Two Non-governmental Organisations working to promote human rights in deprive communities in the Bawku Municipality have organized a day’s forum to share research outcomes on the practice of Female Genital Mutilation (FGM) in the area.
The research was to understand the intricacies of FGM and find lasting solution to address the phenomenon.
The BElim Wusa Development Agency (BEWDA) and Action Aid Ghana are the two NGOs involved in the research work.
FGM is a practice where female girls are taken for circumcision as a result of cultural beliefs in some parts of the north, depriving them from starting school in their early ages. This is because when they are circumcised it takes them a long time to recover.
The forum was to assess the practice in five communities including Mognori, Bardo, Mandago, Widana and Waanre all in the Pusiga District of the Upper East Region.

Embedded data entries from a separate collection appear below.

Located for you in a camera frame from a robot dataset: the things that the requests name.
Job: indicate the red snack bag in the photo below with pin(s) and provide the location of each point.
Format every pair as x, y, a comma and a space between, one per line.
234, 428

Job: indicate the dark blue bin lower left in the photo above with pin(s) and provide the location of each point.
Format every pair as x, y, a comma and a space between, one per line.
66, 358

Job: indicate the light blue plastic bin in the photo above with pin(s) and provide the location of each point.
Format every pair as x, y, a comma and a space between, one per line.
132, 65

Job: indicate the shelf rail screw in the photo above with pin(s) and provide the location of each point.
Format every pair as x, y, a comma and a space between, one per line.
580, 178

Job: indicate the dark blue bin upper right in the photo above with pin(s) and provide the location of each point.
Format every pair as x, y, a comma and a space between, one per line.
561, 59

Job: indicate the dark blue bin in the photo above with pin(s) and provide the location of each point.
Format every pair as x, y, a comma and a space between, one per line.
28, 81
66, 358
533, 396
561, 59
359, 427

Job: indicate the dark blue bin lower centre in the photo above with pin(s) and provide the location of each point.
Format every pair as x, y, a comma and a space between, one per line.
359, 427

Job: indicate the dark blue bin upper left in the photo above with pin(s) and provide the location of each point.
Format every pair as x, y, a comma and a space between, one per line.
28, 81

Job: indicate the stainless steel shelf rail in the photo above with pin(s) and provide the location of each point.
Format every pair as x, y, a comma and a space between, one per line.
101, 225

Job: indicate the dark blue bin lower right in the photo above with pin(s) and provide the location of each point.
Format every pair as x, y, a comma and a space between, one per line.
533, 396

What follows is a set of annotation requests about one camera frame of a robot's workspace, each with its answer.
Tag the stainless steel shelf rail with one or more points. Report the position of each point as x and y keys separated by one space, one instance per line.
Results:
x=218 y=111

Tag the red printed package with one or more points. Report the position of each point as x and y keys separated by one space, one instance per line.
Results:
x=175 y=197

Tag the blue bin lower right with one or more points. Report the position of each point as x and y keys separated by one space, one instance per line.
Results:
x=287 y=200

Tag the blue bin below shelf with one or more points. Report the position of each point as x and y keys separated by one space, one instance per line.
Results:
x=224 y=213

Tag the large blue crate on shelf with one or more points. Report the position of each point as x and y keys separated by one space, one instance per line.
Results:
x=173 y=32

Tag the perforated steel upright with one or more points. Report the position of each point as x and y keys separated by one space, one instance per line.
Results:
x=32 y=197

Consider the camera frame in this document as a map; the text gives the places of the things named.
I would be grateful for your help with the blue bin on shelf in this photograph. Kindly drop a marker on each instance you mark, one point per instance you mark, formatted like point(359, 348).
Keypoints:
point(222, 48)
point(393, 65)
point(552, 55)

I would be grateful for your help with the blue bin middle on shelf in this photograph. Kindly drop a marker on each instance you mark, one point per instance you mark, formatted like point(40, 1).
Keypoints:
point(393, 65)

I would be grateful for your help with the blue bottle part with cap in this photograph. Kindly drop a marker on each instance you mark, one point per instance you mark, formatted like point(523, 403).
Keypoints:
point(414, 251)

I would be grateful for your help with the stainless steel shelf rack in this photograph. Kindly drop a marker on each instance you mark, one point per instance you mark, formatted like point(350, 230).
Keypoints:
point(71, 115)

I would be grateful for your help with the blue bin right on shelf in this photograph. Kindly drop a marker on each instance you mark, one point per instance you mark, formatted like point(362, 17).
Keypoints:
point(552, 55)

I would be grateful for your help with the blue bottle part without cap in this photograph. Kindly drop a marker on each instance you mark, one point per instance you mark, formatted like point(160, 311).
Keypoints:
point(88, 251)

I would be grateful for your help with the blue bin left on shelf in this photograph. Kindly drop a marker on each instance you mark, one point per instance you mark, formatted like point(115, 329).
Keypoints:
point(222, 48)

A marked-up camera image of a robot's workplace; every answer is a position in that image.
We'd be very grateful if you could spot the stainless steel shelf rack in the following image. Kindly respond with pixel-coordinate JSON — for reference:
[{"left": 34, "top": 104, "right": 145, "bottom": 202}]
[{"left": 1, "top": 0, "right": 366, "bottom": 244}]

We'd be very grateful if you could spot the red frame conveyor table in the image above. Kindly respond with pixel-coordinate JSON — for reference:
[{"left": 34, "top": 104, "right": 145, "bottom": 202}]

The research was to determine the rationale behind the practice, examine the actors involved and where they come from, and determine the level of awareness of the law prohibiting FGM in the country.
The forum brought together traditional leaders, community members, politicians, health practitioners, the media and stakeholders who matter in the fight against the menace and to find lasting solution in eradicating the practice.
Mr Shaibu Abubakar, Programmes Manager of BEWDA noted that the research was to find the reasons why the practice was carried out and the actors involved.
He indicated that the findings disclosed that most people became victims to the practice as a result of cultural beliefs and said “it is believed that if a woman does not go through the practice such woman was not legible for marriage”.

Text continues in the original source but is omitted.